Weight-bearing Casts Effective in Treating Achilles Tendon Ruptures

By: Jennie McKee

Jennie McKee

Weight-bearing casts in the nonsurgical treatment of Achilles tendon ruptures appear to offer outcomes that are at least equivalent to outcomes of non–weight-bearing casts, according to the results of a randomized, controlled study. The study, conducted in New Zealand by Simon Young, MD, and colleagues, compared the outcomes of traditional, non–weight-bearing casts with weight-bearing casts equipped with a Bohler iron brace.

Collecting data
Researchers recruited 84 patients (43 males and 41 females; average age, 39.7 years) with an acute Achilles tendon rupture who were seen in the emergency departments of three hospitals in Auckland, New Zealand, or were referred by a general practitioner between 2007 and 2009.

Patients were included if they met the following criteria:

  • age older than 18 years
  • unilateral Achilles tendon rupture
  • seen within 72 hours of injury
  • able to attend a 6-month review
  • willing to participate in 12- and 24-month follow-up phone calls

Patients with previous tendon ruptures, previous tendon surgery, open injury, or multiple injuries were excluded.

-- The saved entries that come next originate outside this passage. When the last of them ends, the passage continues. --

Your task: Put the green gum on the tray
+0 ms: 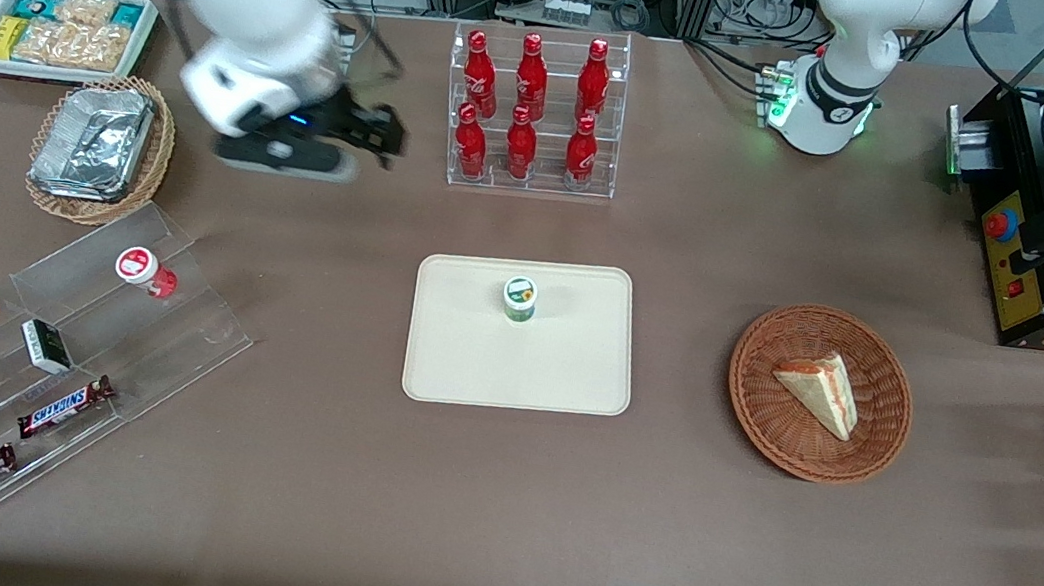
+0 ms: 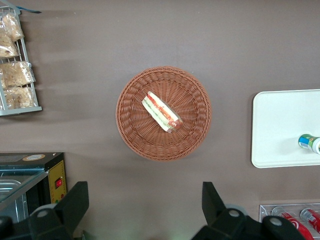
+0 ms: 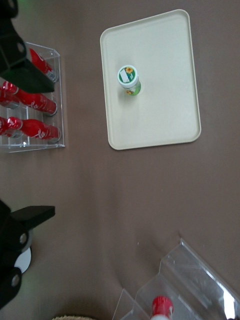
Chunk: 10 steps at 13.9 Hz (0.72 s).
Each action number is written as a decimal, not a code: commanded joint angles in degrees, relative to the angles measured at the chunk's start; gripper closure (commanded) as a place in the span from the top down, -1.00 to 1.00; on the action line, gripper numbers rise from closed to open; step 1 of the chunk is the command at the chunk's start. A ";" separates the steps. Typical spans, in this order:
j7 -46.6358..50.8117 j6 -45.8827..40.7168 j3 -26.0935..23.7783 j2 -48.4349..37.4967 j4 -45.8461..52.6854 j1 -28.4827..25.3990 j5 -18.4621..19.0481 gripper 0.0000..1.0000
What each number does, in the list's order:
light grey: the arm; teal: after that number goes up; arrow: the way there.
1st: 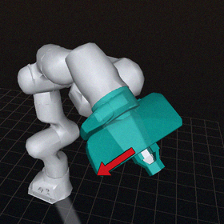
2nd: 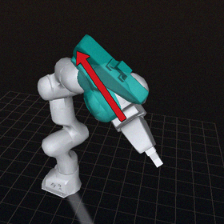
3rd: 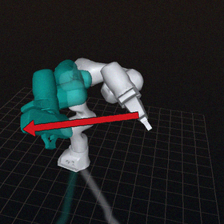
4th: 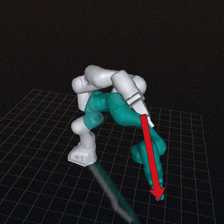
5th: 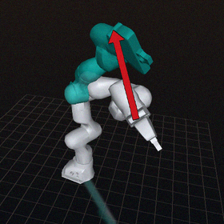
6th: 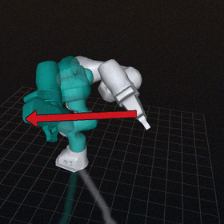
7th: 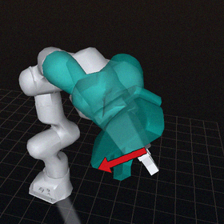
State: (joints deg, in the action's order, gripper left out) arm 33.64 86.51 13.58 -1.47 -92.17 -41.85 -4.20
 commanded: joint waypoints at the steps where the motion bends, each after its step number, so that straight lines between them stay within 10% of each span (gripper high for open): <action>1: -0.85 -2.56 -2.14 -4.15 -1.53 5.27 0.59 1.00; 10: -15.25 -9.95 -7.07 -7.32 1.55 23.12 3.06 1.00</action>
State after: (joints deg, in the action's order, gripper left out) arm 20.25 78.05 8.39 -8.37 -91.95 -21.16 -2.59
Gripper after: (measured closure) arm 0.000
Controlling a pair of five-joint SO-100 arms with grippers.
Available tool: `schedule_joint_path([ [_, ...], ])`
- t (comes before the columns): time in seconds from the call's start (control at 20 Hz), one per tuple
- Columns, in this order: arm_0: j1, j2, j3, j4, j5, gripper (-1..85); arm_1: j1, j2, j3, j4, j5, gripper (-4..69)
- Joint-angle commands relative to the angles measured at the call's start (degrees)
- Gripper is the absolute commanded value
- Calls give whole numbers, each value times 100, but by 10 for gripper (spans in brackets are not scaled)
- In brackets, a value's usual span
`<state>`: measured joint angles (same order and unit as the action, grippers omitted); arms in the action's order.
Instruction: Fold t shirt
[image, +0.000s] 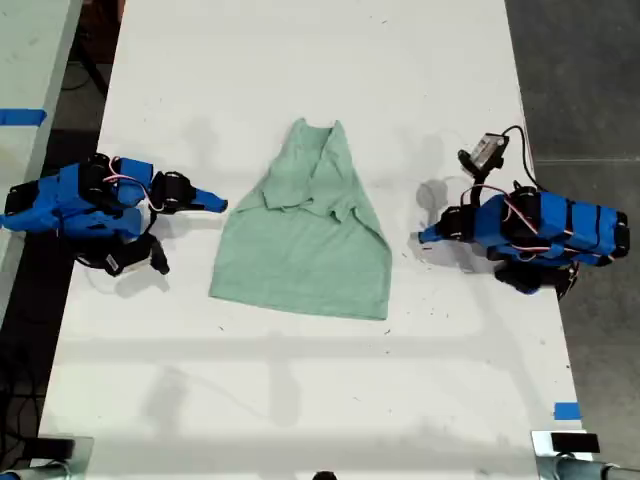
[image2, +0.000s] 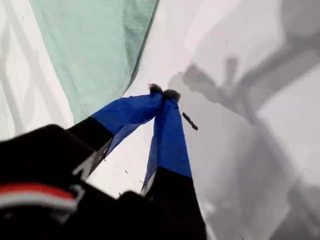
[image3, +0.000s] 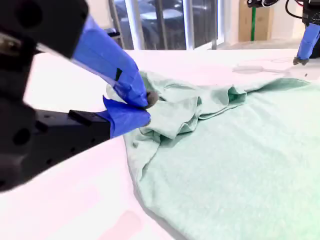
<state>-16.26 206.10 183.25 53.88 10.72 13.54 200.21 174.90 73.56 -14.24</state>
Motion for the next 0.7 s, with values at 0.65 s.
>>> schedule_joint_path([
  [0.65,-97,35,18,-132,62,-1,-9,88,290,-26,-62,1],
])
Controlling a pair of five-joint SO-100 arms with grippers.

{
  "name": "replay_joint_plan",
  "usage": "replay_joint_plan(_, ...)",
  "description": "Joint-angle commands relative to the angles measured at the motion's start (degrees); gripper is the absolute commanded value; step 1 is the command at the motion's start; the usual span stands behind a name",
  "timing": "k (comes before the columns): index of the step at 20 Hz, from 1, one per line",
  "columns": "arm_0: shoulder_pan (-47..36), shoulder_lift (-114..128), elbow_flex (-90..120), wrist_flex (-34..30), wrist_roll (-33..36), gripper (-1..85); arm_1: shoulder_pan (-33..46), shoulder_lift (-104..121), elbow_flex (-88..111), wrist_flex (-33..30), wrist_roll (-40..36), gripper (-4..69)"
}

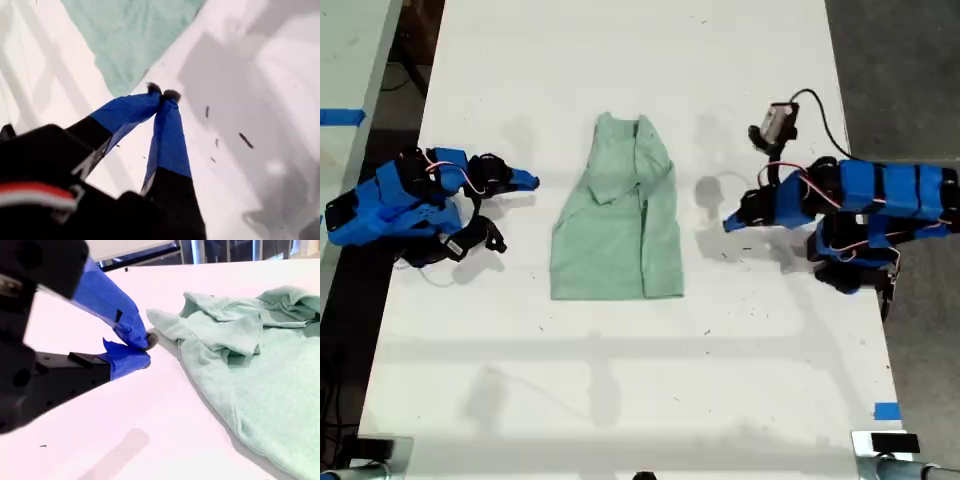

Within 1 week of injury, patients who consented to participate in the study were randomized to receive an equinus cast—either a weight-bearing cast fitted with a Bohler iron (42 patients), or a traditional non–weight-bearing cast (42 patients). All patients were treated with a set protocol and had a total cast time of 8 weeks.

A third party with no affiliations to the investigators or patients enrolled the patients using computer-generated, sealed envelopes opened before treatment. Researchers recorded the patient’s age, sex, occupation, ankle activity index (modified Tegner score) and time elapsed between injury and casting prior to applying the cast.

Investigators administered detailed muscle dynamometry testing at 6 months, in which study participants performed five isokinetic plantarflexion and dorsiflexion cycles at three test speeds, including 30 degrees, 90 degrees, and 240 degrees per second. Researchers compared the peak torques generated at each speed by the injured limb to those generated by the contralateral limb to provide a final isokinetic strength score, according to the Leppilahti scale (a standardized protocol for evaluating recovery after Achilles tendon ruptures). Researchers conducted follow-ups with all patients at 1 and 2 years after treatment.

Primary outcome measures included patient satisfaction, time to return to work, and overall re-rupture rates. The following secondary outcomes measures were also used: return to sports, ankle pain and stiffness, footwear restrictions, and patient satisfaction.

Analyzing outcomes
Researchers found that one patient in the Bohler iron group and two patients in the non–weight-bearing group sustained re-ruptures (P = 0.62) (
Table 1). No complications occurred in either group.

In addition, 58 percent of patients in the weight-bearing group returned to work within 4 weeks, while 43 percent of those in the non–weight-bearing group returned to work in that period. Although this indicated a trend toward earlier return to work in the weight-bearing group, the difference was not statistically significant.

At 1 year, reported the authors, “the self-rated section of the Leppilahti questionnaire, the ankle Tegner score, and the self-rated Achilles tendon condition score revealed no statistically significant differences between the groups.”

“In the weight-bearing group, 63 percent of patients reported freedom from pain at 12 months, compared to 51 percent reporting freedom from pain in the non–weight-bearing group,” noted the investigators.

“The overall re-rupture rate in this study is low,” they added, “which we believe supports the continued use of initial nonsurgical management in the treatment of acute ruptures.”

Dr. Young’s coauthors for “Weight Bearing in the Non Operative Treatment of Acute Achilles Tendon Ruptures: A Randomized Controlled Trial” included Alpesh Patel, MD (no conflicts); Stephanie van Dijck, MD (no conflicts); Matthew Tomlinson, MD (Synthes); Wesley P. Bevan (no conflicts); and Peter McNair, PhD, PT (no conflicts). Dr. Young reports no conflicts.

Funding support for the study was provided by the Wishbone Foundation.